Elvis Franks

No. 94, 74
- Position: Defensive end

Personal information
- Born: July 9, 1957 Doucette, Texas, U.S.
- Died: July 20, 2021 (aged 64) Lufkin, Texas, U.S.
- Listed height: 6 ft 4 in (1.93 m)
- Listed weight: 252 lb (114 kg)

Career information
- College: Morgan Sttate
- NFL draft: 1980: 5th round, 116th overall pick

Career history
- Cleveland Browns (1980–1984); Los Angeles Raiders (1985–1986); New York Jets (1986);

Career NFL statistics
- Sacks: 11.5
- Fumble recoveries: 3
- Stats at Pro Football Reference

= Elvis Franks =

PAmerican football player (1957–2021)

Elvis Franks (July 9, 1957 – July 20, 2021) was an American professional football player who was a defensive end for seven years in the National Football League (NFL).

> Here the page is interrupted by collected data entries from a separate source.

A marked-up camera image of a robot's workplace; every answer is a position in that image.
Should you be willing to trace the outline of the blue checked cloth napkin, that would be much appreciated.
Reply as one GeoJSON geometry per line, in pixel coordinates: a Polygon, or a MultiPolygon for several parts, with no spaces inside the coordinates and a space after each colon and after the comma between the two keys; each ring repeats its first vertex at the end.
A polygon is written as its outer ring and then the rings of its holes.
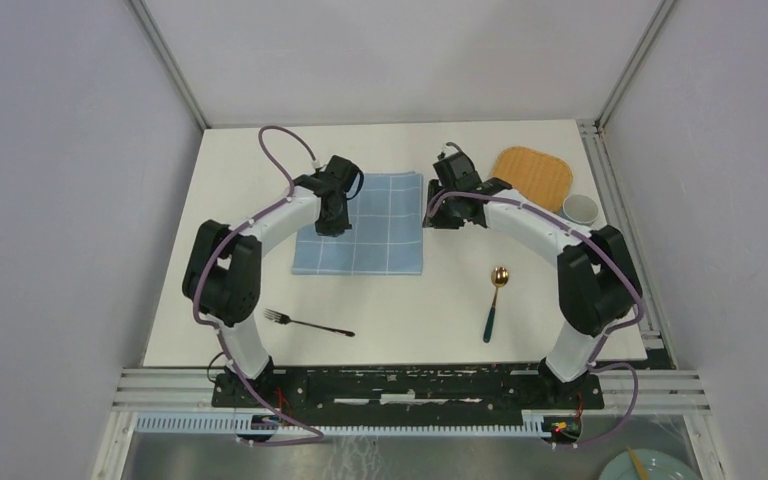
{"type": "Polygon", "coordinates": [[[351,229],[322,237],[299,230],[294,275],[419,275],[423,271],[422,193],[418,172],[370,174],[348,201],[351,229]]]}

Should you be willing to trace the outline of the woven bamboo placemat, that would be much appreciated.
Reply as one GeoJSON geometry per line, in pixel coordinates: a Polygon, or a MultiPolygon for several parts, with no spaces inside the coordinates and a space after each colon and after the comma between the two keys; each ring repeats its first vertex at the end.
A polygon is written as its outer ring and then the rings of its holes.
{"type": "Polygon", "coordinates": [[[562,159],[524,146],[503,150],[491,176],[507,182],[526,199],[552,213],[560,212],[574,179],[570,166],[562,159]]]}

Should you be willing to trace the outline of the white blue mug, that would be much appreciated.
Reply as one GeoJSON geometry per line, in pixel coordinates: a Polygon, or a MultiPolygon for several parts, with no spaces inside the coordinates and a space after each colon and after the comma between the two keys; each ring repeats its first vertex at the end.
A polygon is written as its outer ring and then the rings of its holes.
{"type": "Polygon", "coordinates": [[[599,219],[600,208],[593,198],[582,194],[572,194],[564,199],[559,213],[570,222],[583,226],[593,226],[599,219]]]}

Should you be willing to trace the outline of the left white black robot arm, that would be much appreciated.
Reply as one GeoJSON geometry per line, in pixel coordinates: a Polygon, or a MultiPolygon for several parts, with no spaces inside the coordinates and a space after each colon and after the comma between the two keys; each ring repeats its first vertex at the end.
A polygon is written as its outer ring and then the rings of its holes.
{"type": "Polygon", "coordinates": [[[306,226],[322,237],[350,230],[348,202],[363,185],[356,164],[333,156],[324,169],[293,179],[283,196],[237,227],[215,220],[199,226],[182,291],[196,323],[214,330],[247,404],[263,406],[275,391],[274,379],[264,373],[274,363],[255,320],[263,258],[306,226]]]}

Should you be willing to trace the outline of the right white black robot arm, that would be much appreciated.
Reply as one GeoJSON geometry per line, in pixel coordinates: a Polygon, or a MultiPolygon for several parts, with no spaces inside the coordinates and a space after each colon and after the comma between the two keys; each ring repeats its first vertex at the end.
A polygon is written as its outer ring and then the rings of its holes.
{"type": "Polygon", "coordinates": [[[433,165],[423,225],[457,230],[471,223],[505,234],[557,272],[564,324],[539,365],[540,400],[562,408],[577,380],[594,367],[608,336],[639,323],[642,288],[623,234],[607,225],[588,229],[527,200],[509,183],[481,179],[472,159],[448,142],[433,165]]]}

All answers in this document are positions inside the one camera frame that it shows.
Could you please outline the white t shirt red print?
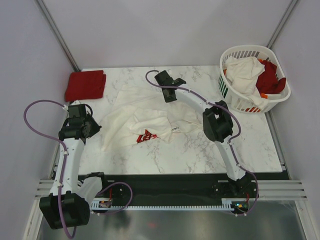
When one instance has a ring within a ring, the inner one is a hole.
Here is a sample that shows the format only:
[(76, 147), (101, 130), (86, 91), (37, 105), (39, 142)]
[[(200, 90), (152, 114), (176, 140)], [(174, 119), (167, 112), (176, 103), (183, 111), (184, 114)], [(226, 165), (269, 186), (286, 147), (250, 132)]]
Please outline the white t shirt red print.
[(182, 101), (166, 103), (160, 92), (125, 84), (100, 125), (101, 149), (107, 152), (156, 138), (170, 143), (179, 133), (201, 129), (203, 121)]

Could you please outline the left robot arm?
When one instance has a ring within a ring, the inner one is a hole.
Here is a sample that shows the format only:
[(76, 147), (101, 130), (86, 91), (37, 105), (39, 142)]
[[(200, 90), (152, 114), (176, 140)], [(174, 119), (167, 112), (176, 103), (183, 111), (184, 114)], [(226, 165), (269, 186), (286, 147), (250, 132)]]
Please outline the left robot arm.
[(67, 111), (68, 118), (58, 133), (60, 151), (55, 179), (48, 196), (41, 197), (39, 202), (53, 230), (87, 225), (96, 195), (104, 197), (110, 191), (109, 183), (102, 180), (102, 172), (88, 174), (82, 185), (78, 185), (86, 141), (97, 134), (101, 126), (87, 104), (72, 104)]

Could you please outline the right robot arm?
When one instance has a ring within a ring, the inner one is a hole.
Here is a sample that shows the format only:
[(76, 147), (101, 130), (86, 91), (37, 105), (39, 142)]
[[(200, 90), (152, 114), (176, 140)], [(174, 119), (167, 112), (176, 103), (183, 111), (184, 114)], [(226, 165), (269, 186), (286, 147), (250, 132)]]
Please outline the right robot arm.
[(164, 101), (181, 101), (202, 114), (205, 136), (217, 146), (229, 178), (229, 191), (235, 197), (258, 198), (259, 185), (254, 173), (245, 169), (232, 141), (240, 136), (241, 126), (225, 101), (210, 102), (195, 91), (184, 87), (187, 83), (181, 78), (173, 79), (167, 71), (156, 73), (155, 87), (161, 88)]

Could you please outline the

He played college football for the Morgan State Bears.

==Background==
Franks was born on July 9, 1957, in Doucette, Texas. He attended Kirby High School in Woodville, Texas, and college at Morgan State University in Baltimore, Maryland. He received a full athletic scholarship for track and field, but after being approached by a football coach, he began to play for the football team.

==Controversy==
In 1986, while he was a member of the Los Angeles Raiders, Franks was arrested in Warrensville Heights, Ohio, on a charge of possession of cocaine with intent to distribute. According to the Federal Bureau of Investigation, Franks attempted to sell the drug to an undercover agent.

==Personal life==
Franks died at home in Lufkin, Texas, on July 20, 2021. He was 64.